Его бил холодный озноб. Ледяными неловкими пальцами запахнул он у самого горла тёплый сюртук и засунул руки под мышки. Он вдруг подумал, что сходит с ума, и тихо присел в широкое кресло. Остановились расширенные глаза, открылся бездумно и растерянно рот. Он ощутил, что задыхается, что вот-вот задохнётся совсем. Сердце колотилось поспешно, неровно и коротко. Он вдруг обхватил страшно сильными пальцами горящее пламенем темя и надавил всей холодной ладонью на лоб, испугавшись, подумав с отчаянием, что нынче только этого недоставало ему.
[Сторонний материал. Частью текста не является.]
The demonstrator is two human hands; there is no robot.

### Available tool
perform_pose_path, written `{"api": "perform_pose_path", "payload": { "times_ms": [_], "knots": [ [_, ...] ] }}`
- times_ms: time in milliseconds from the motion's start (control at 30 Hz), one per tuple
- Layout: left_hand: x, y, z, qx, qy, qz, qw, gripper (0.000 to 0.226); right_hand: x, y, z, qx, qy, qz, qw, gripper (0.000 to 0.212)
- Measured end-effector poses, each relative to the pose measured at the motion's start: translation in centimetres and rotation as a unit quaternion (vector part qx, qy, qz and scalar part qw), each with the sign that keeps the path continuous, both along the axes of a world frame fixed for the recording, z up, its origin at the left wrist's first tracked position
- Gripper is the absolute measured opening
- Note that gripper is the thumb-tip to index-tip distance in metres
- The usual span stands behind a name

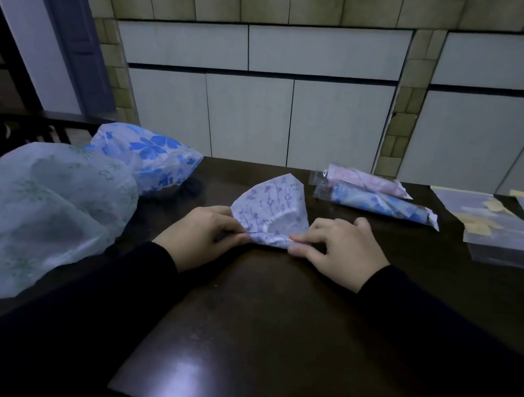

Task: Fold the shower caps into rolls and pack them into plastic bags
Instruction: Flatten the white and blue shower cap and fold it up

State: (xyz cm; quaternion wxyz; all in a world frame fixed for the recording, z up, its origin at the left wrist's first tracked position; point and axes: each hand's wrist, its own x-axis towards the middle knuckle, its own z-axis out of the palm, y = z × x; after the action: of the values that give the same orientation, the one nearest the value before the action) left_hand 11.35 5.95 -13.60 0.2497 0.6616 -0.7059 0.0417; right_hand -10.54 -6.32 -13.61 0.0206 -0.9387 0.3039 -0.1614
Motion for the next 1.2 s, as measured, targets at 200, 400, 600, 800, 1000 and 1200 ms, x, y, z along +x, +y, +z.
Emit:
{"api": "perform_pose_path", "payload": {
  "times_ms": [200, 400, 600, 800, 1000, 1200],
  "knots": [
    [0.1, -0.1, 0.0, 0.001, -0.007, 0.020, 1.000, 0.033, 0.2, 0.1, -0.1, 0.047, -0.028, -0.011, 0.998, 0.035],
    [-0.1, -0.5, -0.4, 0.011, 0.078, 0.069, 0.995, 0.019, 0.7, -0.1, -0.2, 0.101, -0.068, -0.049, 0.991, 0.031],
    [-0.6, -0.6, -0.3, 0.023, 0.097, 0.103, 0.990, 0.013, 1.1, 0.0, -0.8, 0.109, -0.085, -0.093, 0.986, 0.031],
    [-1.0, -0.9, -1.1, -0.079, -0.022, 0.081, 0.993, 0.017, 0.8, 0.5, -0.7, -0.044, -0.129, -0.047, 0.990, 0.017],
    [-0.8, -0.7, -0.7, -0.023, 0.000, 0.031, 0.999, 0.016, 0.5, 0.6, -0.5, -0.037, -0.058, -0.030, 0.997, 0.026],
    [-0.1, -0.6, -0.3, 0.036, -0.020, 0.027, 0.999, 0.038, 0.3, 0.4, -0.2, -0.005, 0.005, -0.059, 0.998, 0.040]
  ]
}}
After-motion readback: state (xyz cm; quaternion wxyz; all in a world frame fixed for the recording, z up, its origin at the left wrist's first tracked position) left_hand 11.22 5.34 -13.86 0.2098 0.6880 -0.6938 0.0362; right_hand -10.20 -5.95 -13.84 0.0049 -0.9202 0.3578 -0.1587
Нет! Потирая лоб, поглаживая пальцами темя, порывисто, часто дыша, он стремительно думал о том, что абсолютно нормален, здоров, если сам же подозревает себя в сумасшествии, какие бы тёмные зловещие слухи ни распускались о нём на Москве. Уже дикой и верной представлялась ему эта внезапно пришедшая мысль. Уже стиснул он зубы, не давая воли себе распуститься. Уже несколько раз потёр шею тяжёлой рукой.
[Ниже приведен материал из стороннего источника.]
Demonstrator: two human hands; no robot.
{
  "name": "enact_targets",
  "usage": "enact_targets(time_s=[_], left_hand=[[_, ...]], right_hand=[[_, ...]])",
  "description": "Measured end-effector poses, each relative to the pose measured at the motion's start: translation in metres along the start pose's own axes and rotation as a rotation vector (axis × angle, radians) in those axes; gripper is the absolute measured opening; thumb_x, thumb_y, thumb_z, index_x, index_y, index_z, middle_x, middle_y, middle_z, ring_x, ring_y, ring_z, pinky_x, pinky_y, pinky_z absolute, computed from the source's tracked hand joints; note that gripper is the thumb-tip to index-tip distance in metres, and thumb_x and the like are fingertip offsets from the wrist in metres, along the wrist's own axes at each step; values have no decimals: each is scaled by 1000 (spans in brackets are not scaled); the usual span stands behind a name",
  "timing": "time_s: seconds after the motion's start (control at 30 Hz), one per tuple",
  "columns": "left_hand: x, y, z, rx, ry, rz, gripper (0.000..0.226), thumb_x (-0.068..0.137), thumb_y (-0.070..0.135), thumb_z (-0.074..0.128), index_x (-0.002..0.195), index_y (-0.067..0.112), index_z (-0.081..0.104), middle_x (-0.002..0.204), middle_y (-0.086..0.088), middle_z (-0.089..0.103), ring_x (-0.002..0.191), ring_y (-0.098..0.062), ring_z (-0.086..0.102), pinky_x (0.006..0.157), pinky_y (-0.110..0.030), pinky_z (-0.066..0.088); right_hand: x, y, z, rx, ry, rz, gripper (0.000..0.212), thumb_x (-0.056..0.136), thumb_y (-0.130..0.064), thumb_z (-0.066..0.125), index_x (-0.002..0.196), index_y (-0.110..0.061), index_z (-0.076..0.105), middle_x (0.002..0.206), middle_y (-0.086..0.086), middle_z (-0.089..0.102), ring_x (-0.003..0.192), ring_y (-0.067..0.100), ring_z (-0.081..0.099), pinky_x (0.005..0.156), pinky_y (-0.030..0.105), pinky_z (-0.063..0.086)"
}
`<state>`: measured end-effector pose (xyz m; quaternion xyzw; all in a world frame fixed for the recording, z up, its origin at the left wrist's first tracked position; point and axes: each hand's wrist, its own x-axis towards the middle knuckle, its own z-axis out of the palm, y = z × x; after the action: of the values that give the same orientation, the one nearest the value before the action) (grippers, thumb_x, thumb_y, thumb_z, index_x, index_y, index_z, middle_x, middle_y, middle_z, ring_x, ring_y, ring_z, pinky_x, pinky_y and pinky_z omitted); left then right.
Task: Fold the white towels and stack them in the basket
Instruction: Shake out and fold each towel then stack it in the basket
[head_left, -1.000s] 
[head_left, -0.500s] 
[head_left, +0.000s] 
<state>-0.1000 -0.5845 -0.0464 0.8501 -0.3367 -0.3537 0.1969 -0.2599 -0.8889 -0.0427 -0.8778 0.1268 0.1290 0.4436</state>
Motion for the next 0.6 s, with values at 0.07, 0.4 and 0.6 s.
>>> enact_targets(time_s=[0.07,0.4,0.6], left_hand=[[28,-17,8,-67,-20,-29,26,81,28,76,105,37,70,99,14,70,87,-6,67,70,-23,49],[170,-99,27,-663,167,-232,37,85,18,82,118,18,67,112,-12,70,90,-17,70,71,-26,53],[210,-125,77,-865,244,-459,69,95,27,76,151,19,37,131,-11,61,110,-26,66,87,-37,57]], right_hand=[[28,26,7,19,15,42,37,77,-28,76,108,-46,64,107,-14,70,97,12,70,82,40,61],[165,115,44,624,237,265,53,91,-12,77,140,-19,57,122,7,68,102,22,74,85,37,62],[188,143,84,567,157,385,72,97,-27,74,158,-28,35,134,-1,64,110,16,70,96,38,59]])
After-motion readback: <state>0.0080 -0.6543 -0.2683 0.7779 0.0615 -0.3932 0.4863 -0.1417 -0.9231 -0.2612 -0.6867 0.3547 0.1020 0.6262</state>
Наконец испуг и удушье начали медленно отступать. Может быть, это излишек праздной энергии разрядился таким странным образом в беспорядке мыслей и чувств. Как знать? Он и не знал, однако нервы его увядали, он приходил понемногу в себя, исчезала опасная спутанность мыслей, настроение становилось обыкновенным и ровным. И уже не понималось ему, как о себе, создав «Мёртвые души», мог он подумать такую невероятную дичь. Он припомнил, что и как переменилось в душе, и только сумел ощутить, что эти безумные мысли о потере рассудка и о ближайших друзьях связались в его голове не случайно.

По правде сказать, друзья слишком часто бывали с ним беспощадны, то и дело изливая признанья в любви, точно любовь может оправдать всякий вздор.

Господи, что они делали с ним!..

Николай Васильевич спохватился, как бы в другой раз не сделать себе худо, и поспешил позабыть о друзьях. Он сделал несколько неверных шагов, отворил бесшумную дверь и крикнул Семёну с обычной суровостью, которую признавал печальной необходимостью в общении с домашней прислугой, склонной непременно разлениться и разбаловаться от снисходительной мягкости своего господина, однако показная суровость на этот раз вдруг окрасилась лаской, даже, может быть, раскаянием, упущенным сожалением, что давеча, когда так некстати возник Шевырев, напрасно накричал на Семёна:

— Поди затопи, стужа, как на дворе.

Семён легко и охотно вскочил с тюфячка, на котором валялся полузадумчиво, полудремотно весь день.

Заметив его состояние, Николай Васильевич укорил себя в том, что, последние дни чересчур углубившись в себя, непростительно позабыл приискивать Семёну дневную работу, так что досужий мальчишка может излениться вконец, а и без того хохлацкой лени довольно в душе.

Застенчиво улыбнувшись, тряхнув совершенно льняной головой, Семён побежал с готовностью услужить, бухая деревенскими сапогами на каких-то чрезвычайных подмётках, отдававшихся гулом на гладком полу, точно к дому подбиралась гроза.